Las estructuras obtenidas pueden usarse como plantillas para colocar proteínas, nanopartículas, enzimas o cualquier otra molécula funcional siguiendo un patrón predeterminado. 

Usando esta técnica, los científicos han fijado primero, en una superficie de oro, un conjunto de moléculas de ADN de unos 10 micrómetros cuadrados que contiene unos 250 segmentos de ADN de forma ordenada. Entre cada uno de los segmentos de ADN hay una distancia de pocos nanómetros.

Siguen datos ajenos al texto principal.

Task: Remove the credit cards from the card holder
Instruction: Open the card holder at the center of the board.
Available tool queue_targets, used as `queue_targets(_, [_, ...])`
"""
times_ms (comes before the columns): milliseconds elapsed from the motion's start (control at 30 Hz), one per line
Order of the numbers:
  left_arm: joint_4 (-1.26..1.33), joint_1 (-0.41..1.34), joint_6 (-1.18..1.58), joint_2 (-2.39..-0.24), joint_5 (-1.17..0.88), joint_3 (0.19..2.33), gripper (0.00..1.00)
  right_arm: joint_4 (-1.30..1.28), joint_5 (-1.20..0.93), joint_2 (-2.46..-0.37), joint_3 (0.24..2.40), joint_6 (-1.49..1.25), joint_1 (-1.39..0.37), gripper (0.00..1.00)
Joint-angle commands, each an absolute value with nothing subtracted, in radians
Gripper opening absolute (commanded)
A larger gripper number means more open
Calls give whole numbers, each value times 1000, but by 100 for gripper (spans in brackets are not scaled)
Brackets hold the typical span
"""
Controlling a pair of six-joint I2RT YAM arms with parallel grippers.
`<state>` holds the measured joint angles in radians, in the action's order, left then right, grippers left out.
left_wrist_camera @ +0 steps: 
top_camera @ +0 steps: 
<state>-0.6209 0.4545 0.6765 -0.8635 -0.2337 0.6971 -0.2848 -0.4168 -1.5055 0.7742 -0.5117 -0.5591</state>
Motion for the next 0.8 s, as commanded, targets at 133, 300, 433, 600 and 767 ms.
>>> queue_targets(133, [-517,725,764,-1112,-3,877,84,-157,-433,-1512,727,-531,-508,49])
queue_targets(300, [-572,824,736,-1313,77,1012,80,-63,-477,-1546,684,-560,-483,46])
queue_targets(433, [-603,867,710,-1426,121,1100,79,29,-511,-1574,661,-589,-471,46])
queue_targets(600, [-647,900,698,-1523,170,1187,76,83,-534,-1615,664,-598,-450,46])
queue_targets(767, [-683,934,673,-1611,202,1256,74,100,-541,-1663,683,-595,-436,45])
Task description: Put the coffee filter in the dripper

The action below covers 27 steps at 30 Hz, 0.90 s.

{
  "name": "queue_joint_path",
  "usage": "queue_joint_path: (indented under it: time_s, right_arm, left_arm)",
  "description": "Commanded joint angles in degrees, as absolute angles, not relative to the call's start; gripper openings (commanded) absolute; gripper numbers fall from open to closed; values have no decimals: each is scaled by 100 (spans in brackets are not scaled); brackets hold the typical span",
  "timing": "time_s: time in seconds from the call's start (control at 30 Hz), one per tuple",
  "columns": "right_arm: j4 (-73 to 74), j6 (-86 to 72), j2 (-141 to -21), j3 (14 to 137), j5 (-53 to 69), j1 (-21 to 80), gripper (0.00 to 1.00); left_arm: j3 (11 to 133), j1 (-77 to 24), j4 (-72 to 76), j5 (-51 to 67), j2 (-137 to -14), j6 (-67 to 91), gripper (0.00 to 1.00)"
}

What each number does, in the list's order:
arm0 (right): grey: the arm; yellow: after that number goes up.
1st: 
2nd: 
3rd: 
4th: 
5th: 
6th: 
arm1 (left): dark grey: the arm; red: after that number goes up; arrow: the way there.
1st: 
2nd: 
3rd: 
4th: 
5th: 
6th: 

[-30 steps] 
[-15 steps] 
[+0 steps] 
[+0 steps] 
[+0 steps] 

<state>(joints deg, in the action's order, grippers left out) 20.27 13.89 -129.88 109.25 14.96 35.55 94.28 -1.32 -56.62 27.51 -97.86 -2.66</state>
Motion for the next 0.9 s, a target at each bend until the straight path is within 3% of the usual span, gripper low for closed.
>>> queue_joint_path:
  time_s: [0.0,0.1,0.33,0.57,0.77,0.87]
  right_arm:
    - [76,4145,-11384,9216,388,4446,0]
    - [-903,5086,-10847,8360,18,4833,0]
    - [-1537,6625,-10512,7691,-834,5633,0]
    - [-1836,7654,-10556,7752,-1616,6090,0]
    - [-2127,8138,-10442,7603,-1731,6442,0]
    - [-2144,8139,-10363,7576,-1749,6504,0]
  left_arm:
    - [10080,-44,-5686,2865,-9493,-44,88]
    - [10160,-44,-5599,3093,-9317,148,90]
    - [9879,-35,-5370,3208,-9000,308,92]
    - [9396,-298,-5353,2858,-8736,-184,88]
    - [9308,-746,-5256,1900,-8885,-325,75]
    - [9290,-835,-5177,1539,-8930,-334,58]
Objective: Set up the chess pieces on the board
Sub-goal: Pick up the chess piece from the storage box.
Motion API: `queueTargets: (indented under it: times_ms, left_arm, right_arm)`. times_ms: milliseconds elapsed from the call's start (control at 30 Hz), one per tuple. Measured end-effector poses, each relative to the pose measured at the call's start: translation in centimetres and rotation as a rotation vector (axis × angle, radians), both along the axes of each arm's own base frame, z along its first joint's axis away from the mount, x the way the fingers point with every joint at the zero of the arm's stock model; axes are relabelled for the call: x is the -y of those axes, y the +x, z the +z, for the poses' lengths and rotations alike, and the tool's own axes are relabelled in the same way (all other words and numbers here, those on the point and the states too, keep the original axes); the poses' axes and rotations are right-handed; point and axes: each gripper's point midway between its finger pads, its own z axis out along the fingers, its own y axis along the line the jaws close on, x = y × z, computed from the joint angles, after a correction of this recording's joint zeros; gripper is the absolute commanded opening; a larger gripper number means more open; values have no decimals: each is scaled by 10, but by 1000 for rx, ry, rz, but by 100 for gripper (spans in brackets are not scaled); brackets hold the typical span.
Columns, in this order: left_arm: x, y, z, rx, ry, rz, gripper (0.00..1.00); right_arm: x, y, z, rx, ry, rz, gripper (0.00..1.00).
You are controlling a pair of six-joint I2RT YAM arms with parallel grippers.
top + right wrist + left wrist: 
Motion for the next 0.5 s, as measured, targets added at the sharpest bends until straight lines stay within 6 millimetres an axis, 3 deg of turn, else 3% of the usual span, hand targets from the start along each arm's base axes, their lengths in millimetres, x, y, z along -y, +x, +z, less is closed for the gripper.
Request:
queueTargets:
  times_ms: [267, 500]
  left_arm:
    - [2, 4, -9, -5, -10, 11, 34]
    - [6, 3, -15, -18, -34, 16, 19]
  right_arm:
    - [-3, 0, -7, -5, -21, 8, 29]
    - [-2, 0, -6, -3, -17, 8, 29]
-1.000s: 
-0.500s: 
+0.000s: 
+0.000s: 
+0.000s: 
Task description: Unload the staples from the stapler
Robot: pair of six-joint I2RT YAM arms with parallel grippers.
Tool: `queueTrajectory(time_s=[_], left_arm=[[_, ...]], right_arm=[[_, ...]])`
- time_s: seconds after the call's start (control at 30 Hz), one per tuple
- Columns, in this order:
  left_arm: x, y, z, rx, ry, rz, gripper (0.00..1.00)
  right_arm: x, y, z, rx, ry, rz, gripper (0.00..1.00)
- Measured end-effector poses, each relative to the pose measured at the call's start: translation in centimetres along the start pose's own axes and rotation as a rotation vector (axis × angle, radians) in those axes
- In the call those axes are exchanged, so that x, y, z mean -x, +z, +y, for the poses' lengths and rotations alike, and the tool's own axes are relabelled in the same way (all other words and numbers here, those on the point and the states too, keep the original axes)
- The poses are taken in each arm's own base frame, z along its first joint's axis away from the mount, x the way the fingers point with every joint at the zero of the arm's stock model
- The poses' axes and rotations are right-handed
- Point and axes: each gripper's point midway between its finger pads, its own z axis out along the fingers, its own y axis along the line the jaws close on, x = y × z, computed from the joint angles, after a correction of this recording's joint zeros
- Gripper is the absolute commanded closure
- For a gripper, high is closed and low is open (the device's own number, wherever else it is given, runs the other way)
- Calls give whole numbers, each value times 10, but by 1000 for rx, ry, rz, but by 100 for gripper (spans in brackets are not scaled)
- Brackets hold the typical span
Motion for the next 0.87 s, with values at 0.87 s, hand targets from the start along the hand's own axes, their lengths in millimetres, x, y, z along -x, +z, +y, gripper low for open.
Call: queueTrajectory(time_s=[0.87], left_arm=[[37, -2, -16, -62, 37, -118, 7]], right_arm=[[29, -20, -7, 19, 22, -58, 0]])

Para la generación del patrón –en este caso, una línea- se han modificado 12 de los 250 oligonucleótidos grapa con un compuesto químico (un grupo tiol) que reacciona con la superficie de oro. No obstante, se podría “dibujar” cualquier otra forma como patrón.  “De esa forma, esas moléculas marcadas de ADN y sólo esas reaccionan cuando son fijadas sobre la superficie de oro, que es la base habitual de los microdispositivos”, explica Ramon Eritja, científico del CSIC en el Instituto de Química Avanzada de Catalunya.

Han conseguido integrar, sobre las superficies de los circuitos, estructuras de ADN a una escala inferior a los 10 nanómetros, algo que hasta ahora no se había podido conseguir

Cuando las moléculas de ADN marcadas se han unido a la superficie de oro, se eliminan las otras que no están marcadas así como el ADN viral. Es así como se consigue transferir a la superficie de oro el patrón lineal de oligonucleótidos, el cual, a su vez, puede atraer y unir nanomateriales funcionalizados con cadenas complementarias a las grapas de ADN. 

Es como crear un sello o un tampón, que se puede integrar en los procesos de fotolitografía que se usan habitualmente para crear circuitos microelectrónicos, y que permite “estampar” e integrar, sobre las superficies de oro de los circuitos, estructuras o patrones de ADN a una escala inferior a los 10 nanómetros. Algo que hasta ahora no se había podido conseguir.

Aplicaciones

La tecnología actual permite sintetizar y marcar centenares de oligonucleótidos con gran rapidez, lo que permitiría trasladar este método a escala industrial.

Este método permite la obtención de superficies con muchas moléculas dispuestas de forma ordenada, siguiendo patrones moleculares de tamaño nanométrico. Estas superficies se podrían utilizar para crear circuitos más pequeños que los actuales (por ejemplo, lápices de memoria con una capacidad 100 veces mayor que los actuales) o superficies sensoras de alta resolución. En esta última aplicación, se podría aprovechar el pequeño tamaño de los patrones obtenidos para incorporar de forma ordenada muchos sensores en una superficie muy pequeña. Así, por ejemplo, se podría analizar un centenar de sustancias en una plaquita de oro más pequeña que una célula.

 

Artículo de referencia: DNA origami-driven lithography for patterning on gold surfaces with sub-10 nanometer resolution. Gállego, I., Manning, B., Prades, J.D., Mir, M., Samitier, J., Eritja, R. Adv. Materials, 2017. doi: 10.1002/adma.201603233

Científicos desarrollan este nuevo método que serviría para aplicaciones microelectrónicas y biomédicas, incorporando moléculas de forma ordenada “a la carta”. El trabajo, liderado por el CSIC, se ha publicado en la revista Advanced Materials. Los segmentos de ADN se acoplan entre ellos como piezas de ‘lego’ y pueden usarse como “adhesivo” para acoplar otras moléculas funcionales o nanomateriales.